Location: Plant, Soil and Nutrition ResearchTitle: Genetic diversity within African tomato using next generation sequencing
|MUNGAI, GRACE - Boyce Thompson Institute|
|OWINO, WILLIS - Jomo Kenyatta University|
|AMBUKO, JANE - Jomo Kenyatta University|
|NYENDE, BERNARD - Jomo Kenyatta University|
|MICHUKI, GEORGE - African Agricultural Technology Foundatin|
Submitted to: Plant Genetic Resources: Characterization and Utilization
Publication Type: Peer Reviewed Journal
Publication Acceptance Date: 10/27/2017
Publication Date: 3/15/2018
Citation: Mungai, G., Owino, W., Ambuko, J., Giovannoni, J.J., Nyende, B., Michuki, G. 2018. Genetic diversity within African tomato using next generation sequencing. Plant Genetic Resources: Characterization and Utilization. 16:296-305. https://doi.org/10.1017/S1479262117000314.

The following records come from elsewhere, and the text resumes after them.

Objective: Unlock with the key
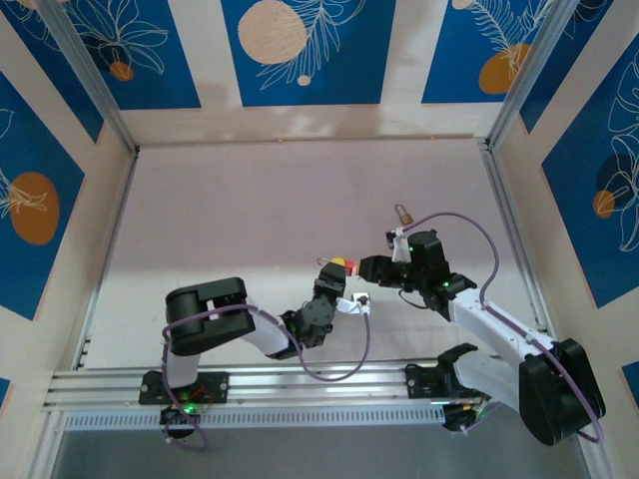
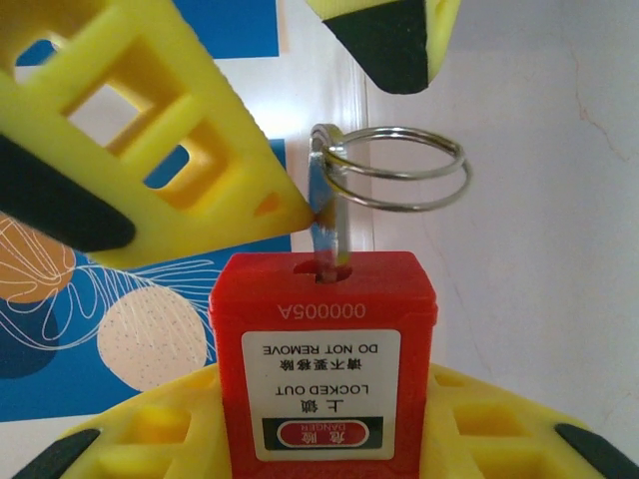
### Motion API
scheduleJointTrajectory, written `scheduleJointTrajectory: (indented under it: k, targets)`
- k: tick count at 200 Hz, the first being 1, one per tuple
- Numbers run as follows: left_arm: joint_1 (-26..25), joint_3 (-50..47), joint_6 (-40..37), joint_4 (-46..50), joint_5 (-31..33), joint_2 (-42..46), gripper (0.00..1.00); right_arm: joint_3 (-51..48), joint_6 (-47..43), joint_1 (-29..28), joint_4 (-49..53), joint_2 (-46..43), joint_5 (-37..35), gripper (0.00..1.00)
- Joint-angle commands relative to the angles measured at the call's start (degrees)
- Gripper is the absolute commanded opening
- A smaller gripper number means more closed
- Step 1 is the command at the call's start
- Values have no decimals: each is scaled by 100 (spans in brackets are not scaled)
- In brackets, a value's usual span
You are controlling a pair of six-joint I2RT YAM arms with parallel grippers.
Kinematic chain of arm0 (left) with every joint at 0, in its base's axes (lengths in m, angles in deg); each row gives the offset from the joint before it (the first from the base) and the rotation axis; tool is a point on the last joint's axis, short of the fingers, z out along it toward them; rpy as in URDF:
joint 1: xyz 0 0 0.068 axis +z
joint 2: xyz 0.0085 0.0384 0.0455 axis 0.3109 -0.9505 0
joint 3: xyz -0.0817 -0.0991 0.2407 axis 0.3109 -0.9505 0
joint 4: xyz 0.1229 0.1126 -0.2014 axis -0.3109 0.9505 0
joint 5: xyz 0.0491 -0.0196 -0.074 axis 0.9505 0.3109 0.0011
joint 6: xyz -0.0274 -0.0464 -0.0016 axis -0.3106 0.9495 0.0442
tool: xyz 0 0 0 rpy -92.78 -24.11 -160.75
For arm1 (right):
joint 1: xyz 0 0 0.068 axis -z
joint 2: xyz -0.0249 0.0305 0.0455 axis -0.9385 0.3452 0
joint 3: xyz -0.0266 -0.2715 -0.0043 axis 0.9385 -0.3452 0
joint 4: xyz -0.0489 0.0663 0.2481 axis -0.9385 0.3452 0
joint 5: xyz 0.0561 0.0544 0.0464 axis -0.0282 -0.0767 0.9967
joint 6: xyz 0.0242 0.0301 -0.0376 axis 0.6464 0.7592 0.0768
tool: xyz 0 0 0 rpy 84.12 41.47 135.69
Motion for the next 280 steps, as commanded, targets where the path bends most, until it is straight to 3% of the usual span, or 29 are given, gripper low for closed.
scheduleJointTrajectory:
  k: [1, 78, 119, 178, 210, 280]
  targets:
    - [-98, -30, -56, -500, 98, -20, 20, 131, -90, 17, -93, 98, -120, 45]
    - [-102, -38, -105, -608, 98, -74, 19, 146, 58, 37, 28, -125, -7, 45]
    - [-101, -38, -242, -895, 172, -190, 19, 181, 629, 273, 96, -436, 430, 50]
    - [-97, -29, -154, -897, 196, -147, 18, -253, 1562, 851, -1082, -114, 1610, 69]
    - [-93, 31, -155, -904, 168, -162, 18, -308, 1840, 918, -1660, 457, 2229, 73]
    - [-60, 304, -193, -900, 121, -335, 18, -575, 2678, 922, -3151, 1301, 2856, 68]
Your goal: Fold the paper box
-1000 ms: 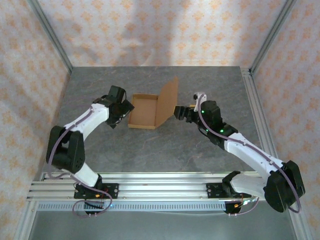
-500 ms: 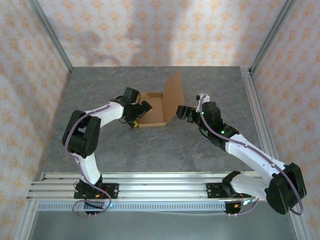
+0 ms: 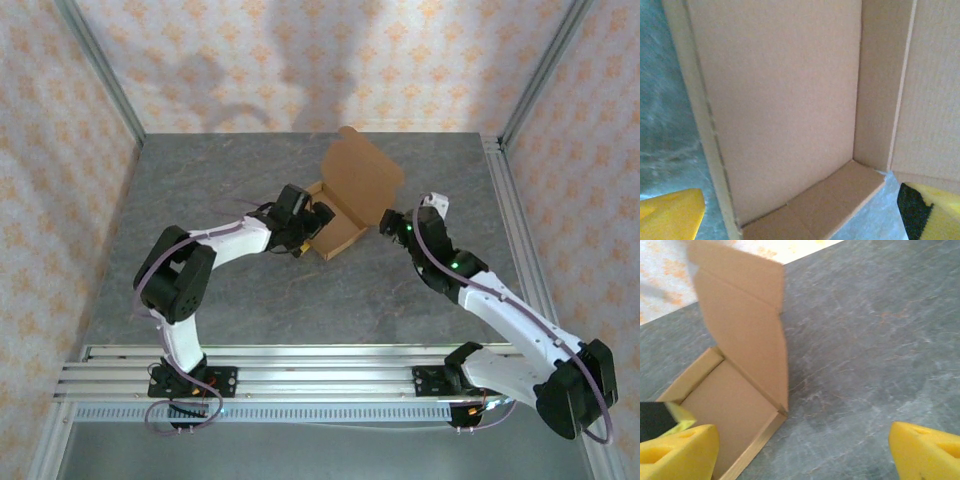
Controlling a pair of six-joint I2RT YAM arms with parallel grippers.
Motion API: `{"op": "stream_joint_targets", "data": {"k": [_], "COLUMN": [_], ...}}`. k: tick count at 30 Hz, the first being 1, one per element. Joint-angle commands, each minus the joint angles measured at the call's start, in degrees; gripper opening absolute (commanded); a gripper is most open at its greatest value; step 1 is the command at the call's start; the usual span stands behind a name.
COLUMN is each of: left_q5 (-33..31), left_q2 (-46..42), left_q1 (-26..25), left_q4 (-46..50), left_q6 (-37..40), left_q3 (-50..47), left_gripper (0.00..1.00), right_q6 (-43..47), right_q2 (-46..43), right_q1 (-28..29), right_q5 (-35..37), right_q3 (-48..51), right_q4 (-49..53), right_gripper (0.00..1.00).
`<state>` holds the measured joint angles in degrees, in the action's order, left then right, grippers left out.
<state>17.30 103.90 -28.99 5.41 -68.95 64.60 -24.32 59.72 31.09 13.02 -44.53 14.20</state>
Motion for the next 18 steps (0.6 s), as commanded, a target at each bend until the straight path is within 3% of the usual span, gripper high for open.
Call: {"op": "stream_joint_targets", "data": {"k": [1,4,10,18], "left_q5": [-5.9,-9.5,-8.5,-10.1], "left_q2": [-7.1,-12.2,-23.1,-30.8], "left_q1": [1.9,3.4,10.3,14.2], "left_q4": [3.5,8.8,10.9,16.9], "left_q6": [7.4,13.3,16.6,22.5], "left_q3": [-1.1,-1.9,-9.3,-12.3], "left_gripper": [1.0,1.0,1.0,1.0], "right_q6": [-4.7,-8.8,-15.6,-24.0], "right_q2": [-1.0,-1.4,1.1,13.2], "right_q1": [0.9,2.8,8.4,14.8], "right_q5": [7.4,9.6,13.2,13.8], "right_q3": [-2.9,-2.6,-1.3,-5.4], "right_q4": [7.2,7.7,5.4,2.3], "right_gripper": [0.88,0.87,0.83,0.76]}}
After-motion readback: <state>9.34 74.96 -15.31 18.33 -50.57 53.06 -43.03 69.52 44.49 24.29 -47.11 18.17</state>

Interpretive Summary: The African tomato is an important fruit and vegetable crop. It is widely used in salads as well as for culinary purposes. The fruit contains significant amounts of vitamin A and C, lycopene, beta-carotene, magnesium, iron, phosphorus, potassium, riboflavin, niacin, sodium and thiamine with antioxidant properties and potential beneficial health effects. The African tomato exhibits broad diversity and can be produced in peripheral areas. The identification of variability among landraces is essential to the maintenance and utilization of germplasm resources. Here we performed comprehensive phenotyping and used RNA-sequencing of African tomato germplasm to identify DNA sequence variation that can be useful in varietal distinction, phylogeny and breeding. The resulting DNA sequence and trait analysis indicates broad genetic diversity, instances of common heritage and points to opportunities for genetic improvement of African tomato within existing African tomato genotypes.

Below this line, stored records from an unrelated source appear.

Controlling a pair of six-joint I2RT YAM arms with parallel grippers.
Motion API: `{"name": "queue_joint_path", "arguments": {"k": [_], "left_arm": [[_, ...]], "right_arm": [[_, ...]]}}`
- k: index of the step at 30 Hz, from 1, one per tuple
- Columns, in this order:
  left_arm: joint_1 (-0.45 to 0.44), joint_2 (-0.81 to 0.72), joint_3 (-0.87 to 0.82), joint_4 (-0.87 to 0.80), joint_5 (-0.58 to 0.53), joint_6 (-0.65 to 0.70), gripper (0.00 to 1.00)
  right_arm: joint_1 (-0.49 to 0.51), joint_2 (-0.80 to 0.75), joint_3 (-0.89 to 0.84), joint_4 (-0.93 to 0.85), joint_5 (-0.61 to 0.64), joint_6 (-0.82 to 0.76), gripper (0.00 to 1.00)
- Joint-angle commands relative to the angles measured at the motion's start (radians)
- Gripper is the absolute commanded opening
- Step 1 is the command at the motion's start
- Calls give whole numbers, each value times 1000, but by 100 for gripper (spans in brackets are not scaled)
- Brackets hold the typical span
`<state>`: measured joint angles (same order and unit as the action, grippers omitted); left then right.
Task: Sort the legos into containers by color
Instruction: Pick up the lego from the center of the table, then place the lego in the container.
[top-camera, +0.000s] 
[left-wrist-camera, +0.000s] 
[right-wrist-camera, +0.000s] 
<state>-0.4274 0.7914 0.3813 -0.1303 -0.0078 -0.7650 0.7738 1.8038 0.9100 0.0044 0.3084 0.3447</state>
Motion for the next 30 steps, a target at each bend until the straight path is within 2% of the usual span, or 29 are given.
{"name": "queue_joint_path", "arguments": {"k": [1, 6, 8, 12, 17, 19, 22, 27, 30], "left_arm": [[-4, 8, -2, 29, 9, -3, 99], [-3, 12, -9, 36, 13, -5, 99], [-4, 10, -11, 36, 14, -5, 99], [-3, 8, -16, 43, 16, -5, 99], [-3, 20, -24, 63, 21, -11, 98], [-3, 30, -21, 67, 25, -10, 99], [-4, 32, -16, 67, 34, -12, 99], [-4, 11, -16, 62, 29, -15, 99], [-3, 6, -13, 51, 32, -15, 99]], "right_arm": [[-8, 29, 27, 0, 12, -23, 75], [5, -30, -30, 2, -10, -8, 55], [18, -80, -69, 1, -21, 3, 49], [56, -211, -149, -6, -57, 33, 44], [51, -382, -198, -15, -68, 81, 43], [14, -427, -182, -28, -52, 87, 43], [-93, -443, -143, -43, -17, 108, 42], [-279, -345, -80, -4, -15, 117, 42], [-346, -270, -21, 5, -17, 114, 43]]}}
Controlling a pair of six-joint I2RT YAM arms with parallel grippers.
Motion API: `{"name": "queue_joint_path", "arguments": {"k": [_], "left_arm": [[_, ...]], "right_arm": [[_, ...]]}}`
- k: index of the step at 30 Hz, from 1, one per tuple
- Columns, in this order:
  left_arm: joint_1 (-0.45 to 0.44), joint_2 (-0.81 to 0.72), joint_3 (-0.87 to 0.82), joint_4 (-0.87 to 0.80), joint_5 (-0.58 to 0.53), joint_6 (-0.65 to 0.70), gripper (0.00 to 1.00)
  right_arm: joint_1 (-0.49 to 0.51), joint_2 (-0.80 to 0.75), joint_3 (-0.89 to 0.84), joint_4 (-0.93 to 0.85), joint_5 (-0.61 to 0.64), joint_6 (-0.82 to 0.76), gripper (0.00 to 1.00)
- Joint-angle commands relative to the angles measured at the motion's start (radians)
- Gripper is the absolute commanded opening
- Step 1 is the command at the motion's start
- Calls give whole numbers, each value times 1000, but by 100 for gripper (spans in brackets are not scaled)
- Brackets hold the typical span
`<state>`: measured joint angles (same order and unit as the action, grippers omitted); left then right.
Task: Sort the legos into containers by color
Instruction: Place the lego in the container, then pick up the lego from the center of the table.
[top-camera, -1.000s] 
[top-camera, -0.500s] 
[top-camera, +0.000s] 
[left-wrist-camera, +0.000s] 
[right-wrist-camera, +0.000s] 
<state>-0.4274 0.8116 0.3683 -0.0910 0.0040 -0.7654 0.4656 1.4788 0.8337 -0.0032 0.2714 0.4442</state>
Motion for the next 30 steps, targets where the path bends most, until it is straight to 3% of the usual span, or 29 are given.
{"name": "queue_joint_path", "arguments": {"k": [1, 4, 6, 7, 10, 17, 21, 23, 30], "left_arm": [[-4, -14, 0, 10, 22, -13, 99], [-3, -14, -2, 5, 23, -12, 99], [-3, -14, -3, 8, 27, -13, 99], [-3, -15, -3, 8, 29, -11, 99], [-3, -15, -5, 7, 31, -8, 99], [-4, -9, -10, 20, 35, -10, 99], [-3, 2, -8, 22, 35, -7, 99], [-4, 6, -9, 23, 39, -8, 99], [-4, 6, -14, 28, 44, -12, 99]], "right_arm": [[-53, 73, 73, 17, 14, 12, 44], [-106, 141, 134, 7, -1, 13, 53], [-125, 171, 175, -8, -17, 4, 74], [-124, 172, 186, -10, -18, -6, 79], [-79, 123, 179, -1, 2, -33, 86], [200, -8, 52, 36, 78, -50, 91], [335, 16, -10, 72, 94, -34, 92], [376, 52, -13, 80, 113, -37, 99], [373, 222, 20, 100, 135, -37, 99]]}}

Technical Abstract: Full potential of African tomato has not been tapped due to lack of information regarding its characterization. We explored the diversity of 17 African tomato landraces collected from Solanaceae gene bank – Tanzania. Evaluation was done using Complete Random Block Design. Morphological and transcriptome data indicated the landraces clustered into three clusters. A total of 115,965 validated single nucleotide polymorphisms (SNPs) were mined from the 303,754,051 high-quality filtered reads. Molecular characterization showed significant variation within the landraces at fruit development stages. Unlike the phenotypic variation, phylogenetic tree representation grouped the 17 landraces according to their geographical location with some landraces from different countries grouping together. This study revealed significant morphological variation among African tomato reflected in plant height, leaf blade length, leaf blade width and fruit width. Positive correlation between fruit width and yield (r = 0.93, P < 0.01) was observed. Results of this study reveal that there is admixture of landraces from various geographical locations indicating common ancestry and origins and point to cultivars that may be useful in contributing relevant allelic diversity to specific African breeding programs.